WORK INSTRUCTION
From the entries, return every line where the string "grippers" shows up.
*** Opening of DATA ***
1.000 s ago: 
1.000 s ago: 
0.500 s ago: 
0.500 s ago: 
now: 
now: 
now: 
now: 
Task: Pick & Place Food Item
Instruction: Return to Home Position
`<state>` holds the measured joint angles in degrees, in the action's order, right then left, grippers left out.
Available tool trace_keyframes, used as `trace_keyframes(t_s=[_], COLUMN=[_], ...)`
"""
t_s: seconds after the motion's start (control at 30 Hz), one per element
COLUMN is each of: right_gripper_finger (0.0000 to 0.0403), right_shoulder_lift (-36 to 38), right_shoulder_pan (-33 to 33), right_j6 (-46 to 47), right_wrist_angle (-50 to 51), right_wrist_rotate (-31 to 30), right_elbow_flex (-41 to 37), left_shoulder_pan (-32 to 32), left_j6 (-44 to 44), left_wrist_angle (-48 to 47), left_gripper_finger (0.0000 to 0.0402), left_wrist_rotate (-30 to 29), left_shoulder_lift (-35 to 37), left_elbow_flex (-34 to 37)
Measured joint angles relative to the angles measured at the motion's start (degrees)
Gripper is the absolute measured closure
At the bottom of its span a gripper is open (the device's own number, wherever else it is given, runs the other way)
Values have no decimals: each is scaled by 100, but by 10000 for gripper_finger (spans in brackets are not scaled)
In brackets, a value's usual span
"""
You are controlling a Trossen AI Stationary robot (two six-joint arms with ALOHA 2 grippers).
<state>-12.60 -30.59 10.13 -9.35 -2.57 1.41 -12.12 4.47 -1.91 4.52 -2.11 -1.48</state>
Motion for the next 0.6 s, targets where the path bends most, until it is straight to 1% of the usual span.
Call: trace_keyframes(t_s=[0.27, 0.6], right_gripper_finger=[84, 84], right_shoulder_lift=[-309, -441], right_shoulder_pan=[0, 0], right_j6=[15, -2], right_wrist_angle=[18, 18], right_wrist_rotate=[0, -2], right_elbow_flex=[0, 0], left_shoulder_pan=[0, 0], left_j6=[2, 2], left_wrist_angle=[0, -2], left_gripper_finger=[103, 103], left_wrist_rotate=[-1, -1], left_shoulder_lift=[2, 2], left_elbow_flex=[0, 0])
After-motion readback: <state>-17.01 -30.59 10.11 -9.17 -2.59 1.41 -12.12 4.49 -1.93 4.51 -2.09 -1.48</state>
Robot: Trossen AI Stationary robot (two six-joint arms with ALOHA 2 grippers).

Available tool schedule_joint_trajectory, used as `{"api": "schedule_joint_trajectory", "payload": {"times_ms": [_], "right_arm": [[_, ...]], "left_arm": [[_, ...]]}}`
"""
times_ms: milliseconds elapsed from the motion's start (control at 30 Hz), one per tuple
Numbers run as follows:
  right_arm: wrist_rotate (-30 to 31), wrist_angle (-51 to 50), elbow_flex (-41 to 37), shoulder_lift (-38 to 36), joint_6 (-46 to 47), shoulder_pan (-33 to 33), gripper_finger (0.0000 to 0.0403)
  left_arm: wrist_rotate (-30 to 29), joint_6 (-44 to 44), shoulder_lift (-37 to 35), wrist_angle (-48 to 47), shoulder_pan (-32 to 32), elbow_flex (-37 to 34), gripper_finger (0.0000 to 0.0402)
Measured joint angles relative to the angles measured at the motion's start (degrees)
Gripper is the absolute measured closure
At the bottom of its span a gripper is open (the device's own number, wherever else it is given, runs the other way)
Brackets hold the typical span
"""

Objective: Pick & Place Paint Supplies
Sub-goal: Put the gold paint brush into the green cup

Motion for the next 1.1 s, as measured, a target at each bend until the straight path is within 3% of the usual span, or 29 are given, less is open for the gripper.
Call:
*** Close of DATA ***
SOLUTION FOR THIS PROBLEM
`<state>` holds the measured joint angles in degrees, in the action's order, right then left, grippers left out.
You are controlling a Trossen AI Stationary robot (two six-joint arms with ALOHA 2 grippers).
Robot: Trossen AI Stationary robot (two six-joint arms with ALOHA 2 grippers).

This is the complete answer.